How to Audit a Legacy Rails Codebase Without Getting Lost

The most useful question in a legacy audit is not "how many lines of code are there?" - It is closer to "What are you afraid to change?"

That question turns the audit from a static inspection into an operational map. If three developers independently mention the same checkout flow, billing job, import pipeline, or admin screen, that is not gossip. That is a hotspot. It may be beautifully written code. It may even have tests. But if the team cannot safely explain it, deploy it, or recover from changes to it, the risk is real.

This is where many audits get too mechanical. They produce a spreadsheet of outdated gems and large files, then quietly miss the fact that the team has stopped promising a feature to customers because nobody trusts the implementation. The spreadsheet is not wrong. It is just not yet useful.

Before cloning the repository, ask when the team last deployed on a Friday. Ask what broke in production during the last quarter. Ask which area only one person understands. Ask what feature has been delayed for a year because every estimate turns into a negotiation with the past.

The answers tell you where to spend your attention.

Read the Rails map before running the machines

The Gemfile tells you what responsibilities the app has outsourced, duplicated, or accumulated. Two authorization gems usually mean history. Two upload systems usually mean migration scar tissue. A payment gem pinned to a version from years ago may be more than dependency neglect. It may be a sign that money flow is too risky to touch.

The schema tells an even plainer story. A table with eighty nullable columns is rarely just ugly.

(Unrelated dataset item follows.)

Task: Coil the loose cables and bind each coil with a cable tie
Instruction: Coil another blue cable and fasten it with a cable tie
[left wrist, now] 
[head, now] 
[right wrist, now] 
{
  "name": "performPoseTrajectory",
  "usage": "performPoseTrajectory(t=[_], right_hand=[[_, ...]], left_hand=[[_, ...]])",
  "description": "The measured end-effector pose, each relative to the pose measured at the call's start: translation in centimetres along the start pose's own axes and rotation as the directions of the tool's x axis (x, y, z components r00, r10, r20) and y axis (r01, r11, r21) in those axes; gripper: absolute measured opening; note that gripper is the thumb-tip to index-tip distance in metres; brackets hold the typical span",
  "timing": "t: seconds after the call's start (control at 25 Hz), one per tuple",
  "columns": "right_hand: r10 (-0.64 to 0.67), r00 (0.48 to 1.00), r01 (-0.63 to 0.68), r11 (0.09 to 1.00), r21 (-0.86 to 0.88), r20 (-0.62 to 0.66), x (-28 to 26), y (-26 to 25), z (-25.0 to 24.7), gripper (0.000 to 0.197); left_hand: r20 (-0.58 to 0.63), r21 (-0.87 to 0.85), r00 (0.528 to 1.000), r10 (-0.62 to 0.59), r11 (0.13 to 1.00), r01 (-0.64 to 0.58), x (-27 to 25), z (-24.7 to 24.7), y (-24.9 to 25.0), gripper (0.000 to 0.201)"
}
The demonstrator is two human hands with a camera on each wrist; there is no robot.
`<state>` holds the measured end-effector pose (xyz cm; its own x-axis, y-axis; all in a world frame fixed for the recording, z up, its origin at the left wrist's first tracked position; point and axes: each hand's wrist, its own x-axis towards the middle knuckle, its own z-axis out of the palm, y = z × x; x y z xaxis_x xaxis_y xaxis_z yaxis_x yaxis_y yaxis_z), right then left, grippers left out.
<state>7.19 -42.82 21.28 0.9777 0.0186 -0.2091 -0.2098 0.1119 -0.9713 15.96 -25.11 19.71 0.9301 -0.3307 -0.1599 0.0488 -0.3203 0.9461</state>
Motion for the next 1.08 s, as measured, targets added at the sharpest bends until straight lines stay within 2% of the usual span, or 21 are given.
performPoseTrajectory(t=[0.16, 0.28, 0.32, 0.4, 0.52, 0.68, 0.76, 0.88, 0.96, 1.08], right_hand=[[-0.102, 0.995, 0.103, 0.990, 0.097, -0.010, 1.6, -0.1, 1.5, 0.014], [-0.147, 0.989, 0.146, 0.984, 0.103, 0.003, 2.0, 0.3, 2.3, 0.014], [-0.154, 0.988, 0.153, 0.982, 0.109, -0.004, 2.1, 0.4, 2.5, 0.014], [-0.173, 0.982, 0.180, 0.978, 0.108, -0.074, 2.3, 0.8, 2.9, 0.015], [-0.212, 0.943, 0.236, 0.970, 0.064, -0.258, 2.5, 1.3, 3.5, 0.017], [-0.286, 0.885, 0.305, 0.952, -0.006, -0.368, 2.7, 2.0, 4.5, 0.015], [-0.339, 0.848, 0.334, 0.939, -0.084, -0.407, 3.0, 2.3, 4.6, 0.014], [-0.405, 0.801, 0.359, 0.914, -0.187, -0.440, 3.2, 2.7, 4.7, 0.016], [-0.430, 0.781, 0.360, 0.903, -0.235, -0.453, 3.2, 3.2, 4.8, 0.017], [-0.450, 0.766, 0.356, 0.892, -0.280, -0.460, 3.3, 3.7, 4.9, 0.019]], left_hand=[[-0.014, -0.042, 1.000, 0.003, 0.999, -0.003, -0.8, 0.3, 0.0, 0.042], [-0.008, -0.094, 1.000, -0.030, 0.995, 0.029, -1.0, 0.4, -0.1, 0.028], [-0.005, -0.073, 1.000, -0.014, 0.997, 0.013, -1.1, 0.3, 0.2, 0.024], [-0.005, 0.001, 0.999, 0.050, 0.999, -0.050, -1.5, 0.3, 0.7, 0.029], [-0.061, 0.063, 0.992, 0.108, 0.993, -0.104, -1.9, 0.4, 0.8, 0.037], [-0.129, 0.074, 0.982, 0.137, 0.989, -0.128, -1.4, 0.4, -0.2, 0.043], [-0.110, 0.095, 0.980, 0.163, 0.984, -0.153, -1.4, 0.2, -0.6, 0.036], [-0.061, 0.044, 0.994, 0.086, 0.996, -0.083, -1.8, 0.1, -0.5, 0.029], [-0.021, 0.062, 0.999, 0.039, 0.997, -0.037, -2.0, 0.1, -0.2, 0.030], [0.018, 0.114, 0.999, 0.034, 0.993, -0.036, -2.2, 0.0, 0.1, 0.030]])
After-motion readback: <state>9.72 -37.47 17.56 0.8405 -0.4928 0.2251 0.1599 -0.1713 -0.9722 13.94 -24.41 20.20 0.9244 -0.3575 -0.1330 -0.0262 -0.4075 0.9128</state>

It often means several business concepts were pressed into one record because that was the fastest way to ship. A transactions table with columns for card payments, bank transfers, refunds, reconciliation, and legacy provider IDs is not a table anymore. It is a museum.

Routes tell you whether the app still thinks in resources or whether every workflow became its own special door. Custom routes are not inherently bad. Hundreds of one-off endpoints are a signal that the domain model and the user workflows may no longer agree.

I like doing this pass before running automated tools because it gives the tools context. Without context, rubycritic says "This file is complex." With context, you can say "This file is complex, changes every week, has no coverage around refunds, and the business cannot invoice customers without it."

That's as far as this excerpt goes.